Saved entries
Segment Open
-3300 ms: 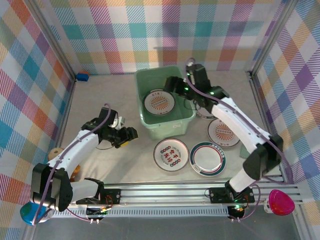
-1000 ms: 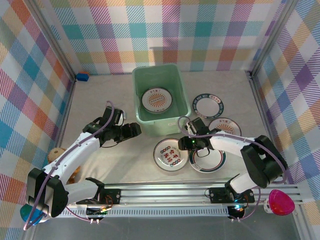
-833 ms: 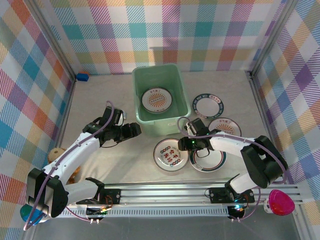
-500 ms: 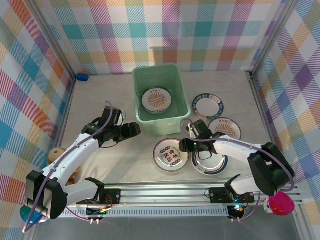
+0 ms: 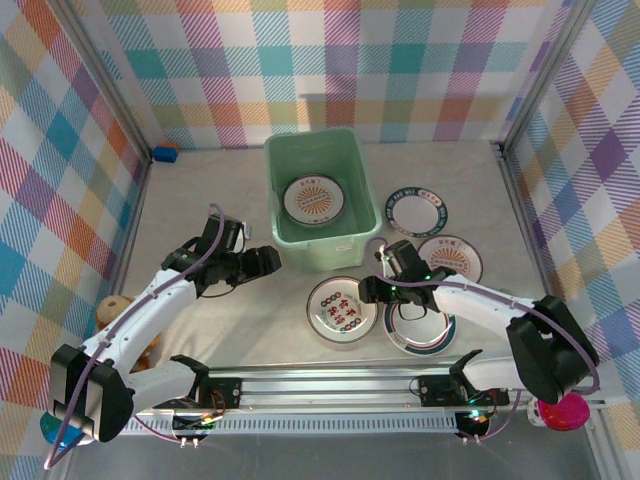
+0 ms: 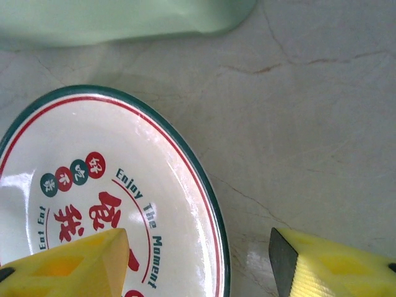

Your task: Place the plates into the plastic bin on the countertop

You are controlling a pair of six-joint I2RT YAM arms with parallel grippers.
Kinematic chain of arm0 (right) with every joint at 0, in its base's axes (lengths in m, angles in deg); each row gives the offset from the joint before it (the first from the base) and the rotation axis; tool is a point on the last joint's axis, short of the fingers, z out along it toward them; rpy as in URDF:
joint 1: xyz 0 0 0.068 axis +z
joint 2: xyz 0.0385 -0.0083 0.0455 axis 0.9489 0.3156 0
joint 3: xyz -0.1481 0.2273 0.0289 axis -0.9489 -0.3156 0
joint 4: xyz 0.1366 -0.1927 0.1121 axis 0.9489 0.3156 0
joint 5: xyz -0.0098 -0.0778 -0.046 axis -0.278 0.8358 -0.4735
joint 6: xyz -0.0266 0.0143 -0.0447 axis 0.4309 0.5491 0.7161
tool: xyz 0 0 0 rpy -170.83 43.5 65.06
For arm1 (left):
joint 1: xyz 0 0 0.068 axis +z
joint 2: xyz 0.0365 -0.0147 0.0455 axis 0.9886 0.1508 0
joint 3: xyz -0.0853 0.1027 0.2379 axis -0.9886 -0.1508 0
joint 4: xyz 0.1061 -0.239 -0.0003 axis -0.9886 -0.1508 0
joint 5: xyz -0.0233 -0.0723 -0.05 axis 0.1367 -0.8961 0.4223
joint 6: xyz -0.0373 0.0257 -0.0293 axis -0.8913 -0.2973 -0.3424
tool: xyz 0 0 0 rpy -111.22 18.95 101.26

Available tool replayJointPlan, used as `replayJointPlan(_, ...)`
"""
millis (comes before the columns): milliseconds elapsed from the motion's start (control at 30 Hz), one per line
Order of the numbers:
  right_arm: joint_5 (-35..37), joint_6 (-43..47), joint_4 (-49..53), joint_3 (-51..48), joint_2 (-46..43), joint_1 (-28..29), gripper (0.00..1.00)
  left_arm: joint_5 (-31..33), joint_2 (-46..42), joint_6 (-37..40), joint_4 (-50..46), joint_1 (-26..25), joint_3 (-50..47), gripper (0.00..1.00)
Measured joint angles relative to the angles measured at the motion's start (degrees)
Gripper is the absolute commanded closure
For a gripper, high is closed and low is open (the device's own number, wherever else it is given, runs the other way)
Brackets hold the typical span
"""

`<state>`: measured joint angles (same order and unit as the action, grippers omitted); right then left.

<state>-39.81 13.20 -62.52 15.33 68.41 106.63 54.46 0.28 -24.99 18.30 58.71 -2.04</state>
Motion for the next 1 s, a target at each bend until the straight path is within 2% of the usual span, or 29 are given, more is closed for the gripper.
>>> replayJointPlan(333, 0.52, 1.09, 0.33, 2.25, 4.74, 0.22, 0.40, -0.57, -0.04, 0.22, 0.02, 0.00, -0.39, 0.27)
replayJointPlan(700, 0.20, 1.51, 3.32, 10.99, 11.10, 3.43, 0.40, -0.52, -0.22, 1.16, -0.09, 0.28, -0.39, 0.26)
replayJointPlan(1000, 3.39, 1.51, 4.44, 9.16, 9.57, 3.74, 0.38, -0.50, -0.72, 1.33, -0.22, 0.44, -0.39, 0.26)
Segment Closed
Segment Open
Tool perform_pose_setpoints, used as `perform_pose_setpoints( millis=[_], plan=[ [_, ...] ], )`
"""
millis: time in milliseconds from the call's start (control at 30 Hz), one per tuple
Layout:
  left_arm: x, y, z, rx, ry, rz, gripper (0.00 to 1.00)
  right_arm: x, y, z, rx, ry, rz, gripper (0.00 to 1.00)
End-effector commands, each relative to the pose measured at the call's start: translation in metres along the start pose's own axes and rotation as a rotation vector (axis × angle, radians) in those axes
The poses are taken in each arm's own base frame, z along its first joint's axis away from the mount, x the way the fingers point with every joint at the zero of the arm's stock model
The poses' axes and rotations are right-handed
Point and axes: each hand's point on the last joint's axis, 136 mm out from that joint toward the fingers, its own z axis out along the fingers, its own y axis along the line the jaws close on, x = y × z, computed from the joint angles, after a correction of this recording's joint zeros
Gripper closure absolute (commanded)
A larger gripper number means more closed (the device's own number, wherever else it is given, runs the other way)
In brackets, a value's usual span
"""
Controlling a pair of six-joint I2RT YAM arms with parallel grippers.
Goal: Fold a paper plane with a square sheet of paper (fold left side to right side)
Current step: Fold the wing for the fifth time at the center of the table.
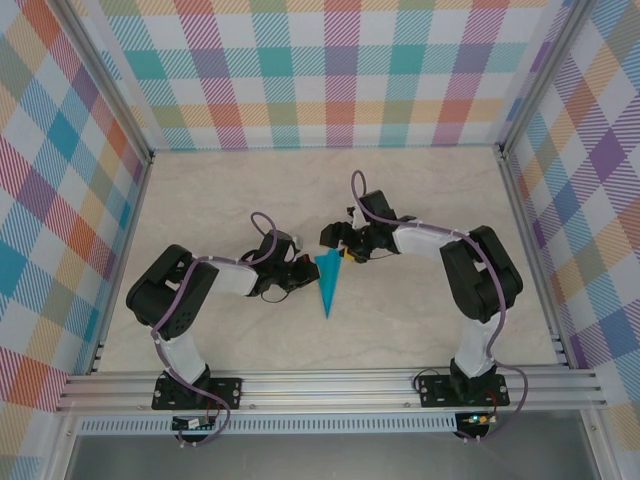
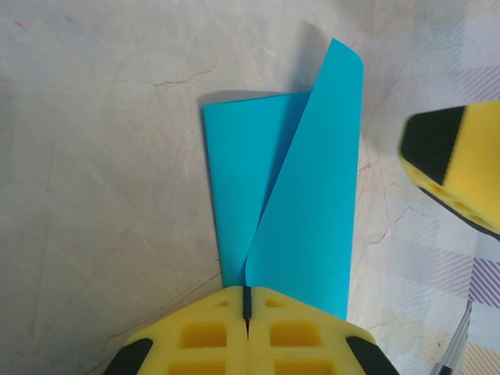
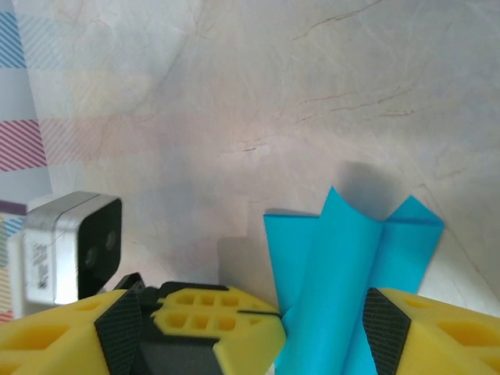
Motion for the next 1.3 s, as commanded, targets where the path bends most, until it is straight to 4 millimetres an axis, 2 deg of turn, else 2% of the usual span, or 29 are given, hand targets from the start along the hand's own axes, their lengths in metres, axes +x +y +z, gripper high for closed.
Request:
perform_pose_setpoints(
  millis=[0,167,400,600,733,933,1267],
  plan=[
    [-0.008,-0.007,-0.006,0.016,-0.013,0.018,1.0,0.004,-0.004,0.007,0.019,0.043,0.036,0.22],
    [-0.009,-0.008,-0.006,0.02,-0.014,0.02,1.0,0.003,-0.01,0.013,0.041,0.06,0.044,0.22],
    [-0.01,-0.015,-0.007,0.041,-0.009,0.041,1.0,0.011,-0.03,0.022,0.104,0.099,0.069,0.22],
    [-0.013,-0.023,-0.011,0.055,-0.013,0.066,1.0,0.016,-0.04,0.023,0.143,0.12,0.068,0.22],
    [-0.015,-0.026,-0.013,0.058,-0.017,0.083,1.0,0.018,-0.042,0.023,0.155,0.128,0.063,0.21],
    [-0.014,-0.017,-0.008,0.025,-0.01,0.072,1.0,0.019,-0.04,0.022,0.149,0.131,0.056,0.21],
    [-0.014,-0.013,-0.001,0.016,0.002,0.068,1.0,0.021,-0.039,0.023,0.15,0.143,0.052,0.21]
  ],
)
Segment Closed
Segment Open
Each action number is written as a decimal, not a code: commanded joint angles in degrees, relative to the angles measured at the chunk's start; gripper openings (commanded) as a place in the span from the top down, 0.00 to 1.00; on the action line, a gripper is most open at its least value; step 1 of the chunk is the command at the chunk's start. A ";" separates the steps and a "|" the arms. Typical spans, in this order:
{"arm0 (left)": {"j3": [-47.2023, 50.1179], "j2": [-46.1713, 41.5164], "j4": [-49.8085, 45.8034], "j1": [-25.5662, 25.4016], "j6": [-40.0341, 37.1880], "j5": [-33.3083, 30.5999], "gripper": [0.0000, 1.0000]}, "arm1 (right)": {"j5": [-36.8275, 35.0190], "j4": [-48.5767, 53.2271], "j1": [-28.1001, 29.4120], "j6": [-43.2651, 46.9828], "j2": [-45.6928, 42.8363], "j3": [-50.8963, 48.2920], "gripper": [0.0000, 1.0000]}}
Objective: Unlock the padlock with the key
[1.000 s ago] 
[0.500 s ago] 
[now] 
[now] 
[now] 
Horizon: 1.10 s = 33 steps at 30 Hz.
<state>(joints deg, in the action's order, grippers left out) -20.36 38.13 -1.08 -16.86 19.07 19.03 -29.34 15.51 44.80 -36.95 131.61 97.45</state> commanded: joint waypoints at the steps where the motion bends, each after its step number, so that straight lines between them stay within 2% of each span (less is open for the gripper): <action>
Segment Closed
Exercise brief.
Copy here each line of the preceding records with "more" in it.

Final answer.
Motion for the next 1 s, a target at each bend until the straight path is within 2% of the usual span, or 29 are given, more is closed for the gripper.
A larger gripper number means more closed (the device's own number, wherever else it is given, runs the other way)

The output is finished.